Now we have TWO and it’s all coming back to me. I am no longer smug. I am overwhelmed. But I am also stubbornly willing to do whatever I need to do to make it all work, so … IT WILL BE OKAY. There simply is no other option.

The main thing we have going for us is that Husband and I love and like each other. We are a team. The other thing is that ONE and TWO seem to love each other as well. If we can all make it through the days without someone getting seriously hurt, then I will be happy.

I have been on “high alert” ever since TWO arrived. It’s pretty tiring. But don’t worry, I am taking a high-quality B vitamin every day. I will not be mentioning my anxiety to my doctor, because I think it’s normal. We are equipped to sense danger when we bring a child into the world. It just so happens that the “danger” is my oldest child.

I am constantly worried that a toy is going to smack my newborn in the face, or ONE is going to accidentally step on him. I have worked out a whole bunch of scenarios in my head and all of them are equally awful. My aunt pointed out that this is what makes mothers gray and wrinkled. I believe she is correct. 

I accept that.

Here you can see my arm extended out. Just making sure TWO didn’t end up with a broken neck.
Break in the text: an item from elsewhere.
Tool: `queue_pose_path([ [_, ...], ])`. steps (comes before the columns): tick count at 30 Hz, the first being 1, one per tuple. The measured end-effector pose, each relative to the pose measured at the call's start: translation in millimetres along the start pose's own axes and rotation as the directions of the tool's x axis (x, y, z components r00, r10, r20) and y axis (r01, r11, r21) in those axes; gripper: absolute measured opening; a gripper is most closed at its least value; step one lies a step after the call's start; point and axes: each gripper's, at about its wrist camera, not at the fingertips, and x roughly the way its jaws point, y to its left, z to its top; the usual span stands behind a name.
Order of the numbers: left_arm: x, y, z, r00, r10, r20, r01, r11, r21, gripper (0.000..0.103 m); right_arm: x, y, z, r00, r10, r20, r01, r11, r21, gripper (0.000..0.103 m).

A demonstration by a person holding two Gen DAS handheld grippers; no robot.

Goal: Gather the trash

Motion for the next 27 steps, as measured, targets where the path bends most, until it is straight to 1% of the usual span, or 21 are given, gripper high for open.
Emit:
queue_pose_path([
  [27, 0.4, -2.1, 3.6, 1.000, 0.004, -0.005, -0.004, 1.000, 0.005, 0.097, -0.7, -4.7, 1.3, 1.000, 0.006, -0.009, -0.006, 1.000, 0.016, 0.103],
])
Here you can see that I am sitting pretty much on top of them. ONE wanted to rub noses with TWO. I immediately envisioned a broken nose. But like I said earlier, it’s all going to be okay. I hope.

Silence = Agreement.

My mother-in-law is here, and she has had the pleasure of witnessing my postpartum quirks in all their glory. The anxiety, the obsessive cleaning, the short temper, the yelling at ONE … it’s been something. At least she hasn’t seen me flip out on her son, my husband. We’ve got that going for us.

This morning, TWO had his two-week checkup so I went ahead and scheduled ONE for his three-year checkup as well. There was a torrential downpour, and I got soaking wet, ONE was being difficult, I had been up since 4 a.m. and somehow I was still running late, and I was basically a total stress case. 

On the drive back home, I officially ran out of patience and had a “lunatic moment” that involved yelling and swerving the car while trying to swat at ONE’s legs. It was not my finest hour. In retrospect, I should have just pulled the car over. Next time I will.

Here is the text conversation I had with Husband afterward:

Me: Your mom witnessed me act like a lunatic today. ONE is pushing my buttons. I should have pulled the car over and beat his ass. Instead I put us all in danger by trying to spank his leg while driving. I hate being like this.

Husband: (silence)

Me: I feel like a terrible mother.

Husband: You’re a good mother.

Me: Okay then, I feel like a lunatic. 

Husband: (silence) 

I take his silence to mean, yes, I am exhibiting lunatic-like behavior. But at least I’m not a terrible mother.

ONE getting his eyes checked.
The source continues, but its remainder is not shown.